« La simulation, poussée à ce point, et assumée pendant des années avec tant de constance et de continuité, témoigne par son caractère obsessionnel de troubles authentiques de la personnalité. »
D’accord, je veux bien, mais tout le monde simule à qui mieux mieux : je connais un Algérien qui fait le boueux depuis quarante ans, un poinçonneur qui exécute trois mille fois par jour le même geste, et si vous ne simulez pas, vous êtes déclaré asocial, inadapté ou perturbé. Je pourrais même aller plus loin et vous dire que c’est une vie simulée dans un monde complètement pseudo, mais ce serait vu comme un manque de maturité de ma part.
« Orphelin, éprouve depuis son enfance un sentiment de haine envers un parent éloigné, recherche caractérisée du Père. »
Tonton Macoute est un salaud, mais cela ne veut pas dire nécessairement qu’il est mon père. Je ne l’ai jamais prétendu, je l’ai seulement espéré, à certains moments, par désespoir. Ce n’est pas moi, ce sont mes investigateurs qui ont insinué, après la publication de mon livre La Vie devant soi, qu’il était mon véritable auteur.

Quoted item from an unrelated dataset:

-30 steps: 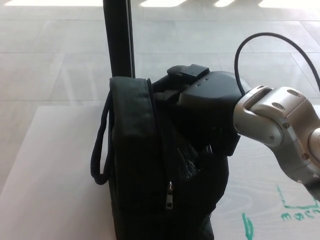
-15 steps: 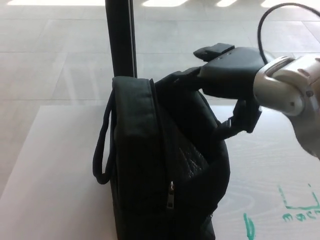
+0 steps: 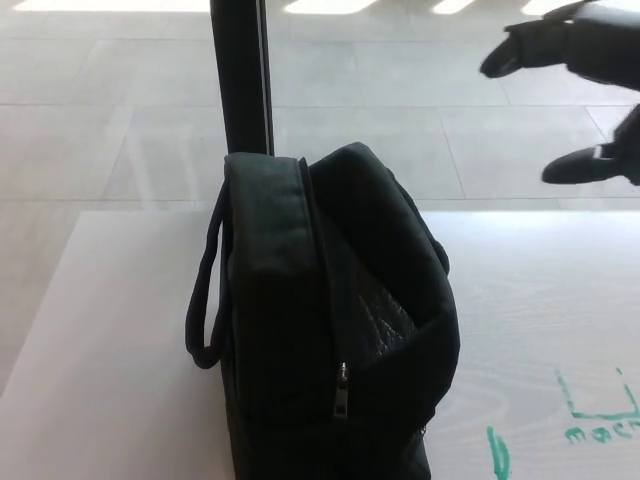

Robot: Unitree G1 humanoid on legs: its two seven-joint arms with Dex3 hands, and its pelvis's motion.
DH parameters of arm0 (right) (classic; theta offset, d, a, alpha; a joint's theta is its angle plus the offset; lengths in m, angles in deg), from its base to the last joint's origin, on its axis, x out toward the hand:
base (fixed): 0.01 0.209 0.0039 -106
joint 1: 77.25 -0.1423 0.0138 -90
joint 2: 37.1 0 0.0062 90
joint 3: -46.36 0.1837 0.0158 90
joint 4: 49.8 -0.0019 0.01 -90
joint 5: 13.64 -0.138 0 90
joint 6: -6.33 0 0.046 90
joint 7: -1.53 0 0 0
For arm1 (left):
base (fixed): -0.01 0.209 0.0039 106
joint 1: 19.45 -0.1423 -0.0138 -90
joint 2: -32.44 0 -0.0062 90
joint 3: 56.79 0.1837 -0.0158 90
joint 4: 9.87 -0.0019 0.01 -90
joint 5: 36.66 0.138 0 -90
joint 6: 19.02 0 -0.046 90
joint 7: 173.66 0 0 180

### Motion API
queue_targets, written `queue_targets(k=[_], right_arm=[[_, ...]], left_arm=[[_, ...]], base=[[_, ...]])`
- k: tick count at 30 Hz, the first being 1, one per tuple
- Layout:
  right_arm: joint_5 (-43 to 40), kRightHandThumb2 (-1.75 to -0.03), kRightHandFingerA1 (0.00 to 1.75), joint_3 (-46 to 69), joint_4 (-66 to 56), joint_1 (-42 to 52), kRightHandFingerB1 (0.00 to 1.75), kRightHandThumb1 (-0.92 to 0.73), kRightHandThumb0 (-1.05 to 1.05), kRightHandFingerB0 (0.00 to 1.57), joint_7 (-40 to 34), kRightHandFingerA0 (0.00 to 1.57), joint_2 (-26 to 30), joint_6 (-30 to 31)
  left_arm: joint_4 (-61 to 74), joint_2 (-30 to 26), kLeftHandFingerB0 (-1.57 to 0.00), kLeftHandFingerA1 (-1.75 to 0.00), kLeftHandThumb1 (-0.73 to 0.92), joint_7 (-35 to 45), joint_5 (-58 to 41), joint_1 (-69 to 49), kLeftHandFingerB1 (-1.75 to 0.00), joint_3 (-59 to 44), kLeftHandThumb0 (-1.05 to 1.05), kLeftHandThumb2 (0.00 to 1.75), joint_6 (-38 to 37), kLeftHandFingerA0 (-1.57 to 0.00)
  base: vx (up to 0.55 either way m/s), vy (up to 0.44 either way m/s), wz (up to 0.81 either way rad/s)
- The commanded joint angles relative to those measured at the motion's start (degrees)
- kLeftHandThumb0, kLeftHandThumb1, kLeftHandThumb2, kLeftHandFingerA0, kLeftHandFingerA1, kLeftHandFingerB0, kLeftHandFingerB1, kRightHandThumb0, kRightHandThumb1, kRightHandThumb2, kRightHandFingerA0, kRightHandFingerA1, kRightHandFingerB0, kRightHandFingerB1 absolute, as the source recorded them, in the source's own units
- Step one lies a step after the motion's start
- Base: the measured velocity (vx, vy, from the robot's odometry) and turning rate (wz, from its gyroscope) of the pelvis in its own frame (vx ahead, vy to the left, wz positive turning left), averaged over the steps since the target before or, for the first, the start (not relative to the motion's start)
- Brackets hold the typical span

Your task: The robot uses its right hand to pick up the cube kept on the middle of the desk and put it inside the bag next to it

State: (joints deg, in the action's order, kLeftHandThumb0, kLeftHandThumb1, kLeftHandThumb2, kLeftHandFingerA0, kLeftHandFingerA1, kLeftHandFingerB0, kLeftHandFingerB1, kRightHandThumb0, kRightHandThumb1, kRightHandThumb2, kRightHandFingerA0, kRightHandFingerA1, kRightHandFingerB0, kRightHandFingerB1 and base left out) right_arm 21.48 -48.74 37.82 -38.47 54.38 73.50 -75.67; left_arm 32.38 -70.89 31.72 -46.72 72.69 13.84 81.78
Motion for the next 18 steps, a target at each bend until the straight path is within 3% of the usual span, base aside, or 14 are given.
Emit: queue_targets(k=[1, 2, 5, 6, 8, 9, 10, 11, 13, 14, 15, 16, 17, 18], right_arm=[[-6.13, -1.02, 0.52, 7.63, 0.58, 12.1, 0.47, -0.45, -0.36, 0.0, -3.76, 0.03, 5.08, -2.25], [-7.29, -0.61, 0.36, 9.1, 0.95, 13.95, 0.28, -0.72, -0.64, 0.2, -4.69, 0.15, 5.52, -3.79], [-8.89, -0.63, 0.38, 14.26, 1.54, 21.09, 0.28, -0.74, -0.69, 0.17, -7.98, 0.15, 6.94, -7.14], [-8.09, -0.93, 0.45, 20.0, 0.46, 28.49, 0.38, -0.59, -0.82, 0.1, -10.07, 0.02, 7.09, -4.84], [-8.13, -0.96, 0.35, 24.41, 0.63, 33.57, 0.31, -0.59, -0.73, 0.09, -11.68, 0.01, 6.58, -3.5], [-8.18, -0.96, 0.35, 24.82, 0.7, 34.03, 0.31, -0.59, -0.73, 0.09, -11.83, 0.01, 6.6, -3.46], [-8.43, -0.63, 0.32, 26.39, 1.16, 35.49, 0.24, -0.78, -0.69, 0.1, -12.62, 0.07, 6.27, -3.51], [-9.25, -0.94, 0.42, 28.94, 2.24, 37.72, 0.32, -0.59, -0.72, 0.06, -14.2, 0.03, 5.47, -4.4], [-10.46, -0.92, 0.45, 33.53, 4.92, 42.22, 0.32, -0.59, -0.72, 0.07, -17.56, 0.05, 4.39, -6.97], [-10.69, -0.9, 0.47, 34.28, 5.43, 42.99, 0.37, -0.59, -0.83, 0.05, -18.35, 0.05, 4.02, -7.34], [-11.06, -0.9, 0.47, 35.38, 6.24, 44.15, 0.37, -0.59, -0.83, 0.05, -19.55, 0.05, 3.49, -7.92], [-11.91, -1.04, 0.53, 38.25, 8.46, 46.56, 0.49, -0.47, -0.37, 0.0, -21.73, 0.02, 2.14, -7.69], [-12.33, -0.62, 0.41, 39.53, 9.16, 47.9, 0.27, -0.77, -0.72, 0.15, -22.4, 0.09, 1.51, -7.4], [-12.17, -0.64, 0.41, 40.27, 9.36, 49.12, 0.26, -0.76, -0.78, 0.13, -22.93, 0.08, 1.22, -7.08]], left_arm=[[1.25, -0.13, -0.42, -0.62, 0.61, -1.28, 0.12, -1.56, -0.51, -0.04, -0.68, 0.58, -1.47, -0.44], [1.48, -0.05, -0.43, -0.63, 0.63, -1.31, -0.04, -1.67, -0.53, -0.11, -0.68, 0.59, -1.55, -0.44], [1.61, 0.12, -0.43, -0.63, 0.61, -1.35, -0.15, -1.66, -0.53, -0.16, -0.66, 0.59, -1.75, -0.45], [2.18, -0.36, -0.4, -0.6, 0.65, -0.87, 0.85, -2.03, -0.5, 0.95, -0.7, 0.59, -1.67, -0.41], [2.27, -0.97, -0.39, -0.57, 0.65, -0.02, 1.17, -2.32, -0.48, 1.48, -0.72, 0.6, -1.64, -0.39], [2.28, -0.93, -0.39, -0.57, 0.65, 0.02, 1.16, -2.4, -0.48, 1.55, -0.72, 0.6, -1.65, -0.39], [1.86, -0.88, -0.4, -0.58, 0.66, -0.03, 1.05, -2.31, -0.48, 1.49, -0.7, 0.59, -1.83, -0.4], [1.56, -0.91, -0.4, -0.56, 0.64, -0.03, 1.03, -2.23, -0.47, 1.52, -0.74, 0.59, -1.79, -0.39], [0.9, -0.38, -0.41, -0.59, 0.62, -0.57, 0.46, -2.05, -0.49, 0.95, -0.72, 0.58, -1.99, -0.41], [1.24, -0.15, -0.31, -0.67, 0.42, -0.91, 0.09, -2.23, -0.56, 0.55, -0.68, 0.91, -1.69, -0.43], [1.76, 0.2, -0.31, -0.67, 0.42, -1.43, -0.45, -2.5, -0.56, -0.06, -0.68, 0.91, -1.25, -0.43], [0.89, -0.01, -0.28, -0.66, 0.44, -1.12, 0.34, -2.55, -0.54, 0.62, -0.69, 0.92, -2.46, -0.42], [0.75, -0.11, -0.27, -0.65, 0.44, -0.93, 0.67, -2.7, -0.53, 0.95, -0.7, 0.93, -2.76, -0.41], [1.08, -0.15, -0.36, -0.56, 0.62, -0.95, 0.79, -2.88, -0.45, 1.1, -0.74, 0.59, -2.5, -0.39]], base=[[0.0, 0.0, 0.0], [0.0, 0.0, 0.0], [0.0, 0.0, 0.0], [0.0, 0.0, 0.0], [0.0, 0.0, 0.0], [0.0, 0.0, 0.0], [0.0, 0.0, 0.0], [0.0, 0.0, 0.0], [0.0, 0.0, 0.0], [0.0, 0.0, 0.0], [0.0, 0.0, 0.0], [0.0, 0.0, 0.0], [0.0, 0.0, 0.0], [0.0, 0.0, 0.0]])
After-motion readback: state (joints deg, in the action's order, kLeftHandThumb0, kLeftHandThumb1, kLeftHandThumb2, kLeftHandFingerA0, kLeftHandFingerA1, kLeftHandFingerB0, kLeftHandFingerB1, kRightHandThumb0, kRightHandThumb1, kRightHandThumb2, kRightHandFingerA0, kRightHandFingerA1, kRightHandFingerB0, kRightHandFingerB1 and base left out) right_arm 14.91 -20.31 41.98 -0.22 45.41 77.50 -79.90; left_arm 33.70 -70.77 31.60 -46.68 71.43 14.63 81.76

« Fait toujours des nœuds inextricables lorsqu’il essaye de délacer ses souliers, qu’il déchire ou coupe ensuite rageusement pour se libérer. Transfert sur les lacets de ses nœuds psychologiques qu’il ne fait que multiplier lorsqu’il cherche à les dénouer. »

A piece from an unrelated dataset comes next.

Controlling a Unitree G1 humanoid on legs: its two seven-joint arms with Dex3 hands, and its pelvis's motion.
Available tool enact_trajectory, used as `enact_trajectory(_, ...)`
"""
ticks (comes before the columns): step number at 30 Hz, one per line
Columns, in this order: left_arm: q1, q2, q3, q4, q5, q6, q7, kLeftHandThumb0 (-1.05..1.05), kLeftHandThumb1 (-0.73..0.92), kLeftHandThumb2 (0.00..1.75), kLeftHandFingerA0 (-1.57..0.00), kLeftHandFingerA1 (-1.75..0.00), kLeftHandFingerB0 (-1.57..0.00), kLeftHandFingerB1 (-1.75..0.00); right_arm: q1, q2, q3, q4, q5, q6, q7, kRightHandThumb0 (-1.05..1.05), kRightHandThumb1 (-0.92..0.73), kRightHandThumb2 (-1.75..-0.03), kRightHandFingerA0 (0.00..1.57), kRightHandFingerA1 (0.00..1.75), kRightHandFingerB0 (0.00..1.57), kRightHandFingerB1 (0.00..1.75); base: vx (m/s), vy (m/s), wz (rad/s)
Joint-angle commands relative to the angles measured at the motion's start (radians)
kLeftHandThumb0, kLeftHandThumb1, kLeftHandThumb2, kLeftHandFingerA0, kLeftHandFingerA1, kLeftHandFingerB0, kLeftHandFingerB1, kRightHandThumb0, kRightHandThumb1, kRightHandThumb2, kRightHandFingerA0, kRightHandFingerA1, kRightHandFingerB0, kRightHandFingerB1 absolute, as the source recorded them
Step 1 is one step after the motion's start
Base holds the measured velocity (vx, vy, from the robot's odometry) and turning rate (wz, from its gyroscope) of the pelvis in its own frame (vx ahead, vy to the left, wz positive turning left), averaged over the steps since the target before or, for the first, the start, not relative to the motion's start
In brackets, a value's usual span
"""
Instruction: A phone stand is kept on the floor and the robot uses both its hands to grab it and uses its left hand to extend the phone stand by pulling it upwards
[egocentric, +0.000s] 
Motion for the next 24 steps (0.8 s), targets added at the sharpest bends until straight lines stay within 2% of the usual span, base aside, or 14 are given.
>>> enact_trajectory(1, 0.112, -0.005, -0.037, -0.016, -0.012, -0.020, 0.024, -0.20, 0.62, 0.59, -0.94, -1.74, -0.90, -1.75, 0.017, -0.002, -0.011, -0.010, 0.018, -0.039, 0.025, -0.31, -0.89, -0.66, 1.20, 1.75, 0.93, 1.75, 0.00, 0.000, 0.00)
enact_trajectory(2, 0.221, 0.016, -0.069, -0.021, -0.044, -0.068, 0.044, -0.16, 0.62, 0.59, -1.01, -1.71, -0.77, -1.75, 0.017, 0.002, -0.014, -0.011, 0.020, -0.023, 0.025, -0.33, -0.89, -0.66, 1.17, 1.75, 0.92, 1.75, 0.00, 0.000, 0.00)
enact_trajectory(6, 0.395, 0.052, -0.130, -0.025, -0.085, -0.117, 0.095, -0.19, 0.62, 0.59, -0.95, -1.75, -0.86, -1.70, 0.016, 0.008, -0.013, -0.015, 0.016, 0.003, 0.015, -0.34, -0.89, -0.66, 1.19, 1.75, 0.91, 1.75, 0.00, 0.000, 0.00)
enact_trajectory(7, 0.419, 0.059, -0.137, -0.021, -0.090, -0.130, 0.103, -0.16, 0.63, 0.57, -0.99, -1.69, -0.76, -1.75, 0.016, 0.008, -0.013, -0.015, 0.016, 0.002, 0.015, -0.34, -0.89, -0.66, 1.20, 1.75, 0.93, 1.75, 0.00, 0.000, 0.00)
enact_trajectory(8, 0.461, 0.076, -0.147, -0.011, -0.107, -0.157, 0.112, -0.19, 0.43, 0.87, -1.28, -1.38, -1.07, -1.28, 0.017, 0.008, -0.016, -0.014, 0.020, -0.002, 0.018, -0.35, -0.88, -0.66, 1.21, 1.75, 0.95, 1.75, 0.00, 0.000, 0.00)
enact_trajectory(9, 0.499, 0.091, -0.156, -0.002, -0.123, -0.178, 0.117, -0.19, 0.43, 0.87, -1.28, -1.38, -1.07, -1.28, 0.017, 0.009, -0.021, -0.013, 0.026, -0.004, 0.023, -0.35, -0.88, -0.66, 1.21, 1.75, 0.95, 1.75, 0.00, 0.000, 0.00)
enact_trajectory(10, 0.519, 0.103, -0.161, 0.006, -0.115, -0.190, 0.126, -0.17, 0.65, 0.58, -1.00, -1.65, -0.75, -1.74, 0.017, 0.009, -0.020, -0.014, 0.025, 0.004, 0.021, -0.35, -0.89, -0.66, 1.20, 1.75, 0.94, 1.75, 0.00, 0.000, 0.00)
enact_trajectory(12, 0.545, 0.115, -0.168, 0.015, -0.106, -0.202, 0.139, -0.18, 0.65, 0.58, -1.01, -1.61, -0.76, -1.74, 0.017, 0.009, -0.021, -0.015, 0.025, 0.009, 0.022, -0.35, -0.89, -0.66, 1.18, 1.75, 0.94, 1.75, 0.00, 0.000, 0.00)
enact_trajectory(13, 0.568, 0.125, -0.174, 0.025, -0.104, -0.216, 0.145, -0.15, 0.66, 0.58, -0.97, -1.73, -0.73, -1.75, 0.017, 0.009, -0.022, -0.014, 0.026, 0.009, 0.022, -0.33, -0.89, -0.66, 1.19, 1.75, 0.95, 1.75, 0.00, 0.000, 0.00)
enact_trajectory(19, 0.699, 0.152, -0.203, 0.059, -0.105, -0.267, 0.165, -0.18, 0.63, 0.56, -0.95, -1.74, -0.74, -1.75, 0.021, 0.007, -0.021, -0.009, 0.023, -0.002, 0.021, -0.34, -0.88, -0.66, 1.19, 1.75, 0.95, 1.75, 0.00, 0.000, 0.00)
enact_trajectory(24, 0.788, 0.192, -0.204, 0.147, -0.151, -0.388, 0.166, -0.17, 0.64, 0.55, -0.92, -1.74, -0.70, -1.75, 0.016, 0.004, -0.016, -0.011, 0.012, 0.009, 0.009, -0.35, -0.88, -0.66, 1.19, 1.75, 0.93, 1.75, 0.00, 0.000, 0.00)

C’est vrai pour les lacets mais pour le reste, merde.
Il est vrai également que j’ai des problèmes avec ma peau, parce que ce n’est pas la mienne : je l’ai reçue en héritage. J’en ai été enveloppé par voix génétiques, avec soin, préméditation et accusé levez-vous, surtout la nuit, vers quatre heures, quand le taux de sucre dans mon sang est, parait-il, à son plus bas, et ça hurle de terreur, là-dedans.

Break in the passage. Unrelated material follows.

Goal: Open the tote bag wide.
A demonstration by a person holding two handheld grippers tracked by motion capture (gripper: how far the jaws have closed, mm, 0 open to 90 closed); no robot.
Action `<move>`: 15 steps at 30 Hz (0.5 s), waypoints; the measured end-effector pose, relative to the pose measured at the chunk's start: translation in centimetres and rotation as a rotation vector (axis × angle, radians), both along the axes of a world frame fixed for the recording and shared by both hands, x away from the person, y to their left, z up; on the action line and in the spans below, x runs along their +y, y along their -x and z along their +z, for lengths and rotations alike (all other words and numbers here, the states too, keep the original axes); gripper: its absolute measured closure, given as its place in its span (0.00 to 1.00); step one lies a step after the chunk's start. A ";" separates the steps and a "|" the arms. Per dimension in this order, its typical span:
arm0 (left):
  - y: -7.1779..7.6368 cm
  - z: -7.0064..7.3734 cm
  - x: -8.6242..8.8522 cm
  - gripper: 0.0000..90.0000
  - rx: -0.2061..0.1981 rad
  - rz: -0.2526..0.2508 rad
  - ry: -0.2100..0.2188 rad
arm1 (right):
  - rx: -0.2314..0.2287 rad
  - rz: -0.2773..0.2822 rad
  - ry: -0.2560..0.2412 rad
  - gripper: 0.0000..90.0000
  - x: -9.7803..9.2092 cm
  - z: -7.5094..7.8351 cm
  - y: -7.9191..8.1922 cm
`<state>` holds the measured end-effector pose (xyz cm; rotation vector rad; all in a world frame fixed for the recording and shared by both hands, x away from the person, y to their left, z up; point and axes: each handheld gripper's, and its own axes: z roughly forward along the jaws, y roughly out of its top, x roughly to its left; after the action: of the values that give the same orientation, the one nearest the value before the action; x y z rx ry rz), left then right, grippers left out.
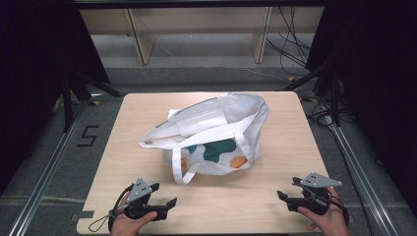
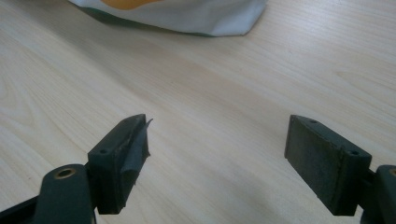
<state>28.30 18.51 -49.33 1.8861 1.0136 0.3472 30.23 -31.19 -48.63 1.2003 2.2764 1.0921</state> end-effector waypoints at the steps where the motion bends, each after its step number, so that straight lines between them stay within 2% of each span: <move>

J’ignore à quel moment ont commencé les « signes cliniques » d’appartenance, mes « symptômes », comme ils disent. Je ne sais plus de quel massacre précis il s’agissait, mais je m’étais soudain senti entouré d’index pointeurs, en proie à une visibilité inouïe. C’est lui, saisissez-le. Je me découvrais planétaire, d’une responsabilité illimitée. C’est d’ailleurs pourquoi les psychiatres m’ont déclaré irresponsable. À partir du moment où vous vous sentez un persécuteur d’un bout du monde à l’autre, vous êtes diagnostiqué comme un persécuté.
J’ai tout essayé pour me fuir. J’ai même commencé à apprendre le swahili, parce que ça devait quand même être très loin de moi. J’ai étudié, je me suis donné beaucoup de mal, mais pour rien, car même en swahili, je me comprenais, et c’était l’appartenance.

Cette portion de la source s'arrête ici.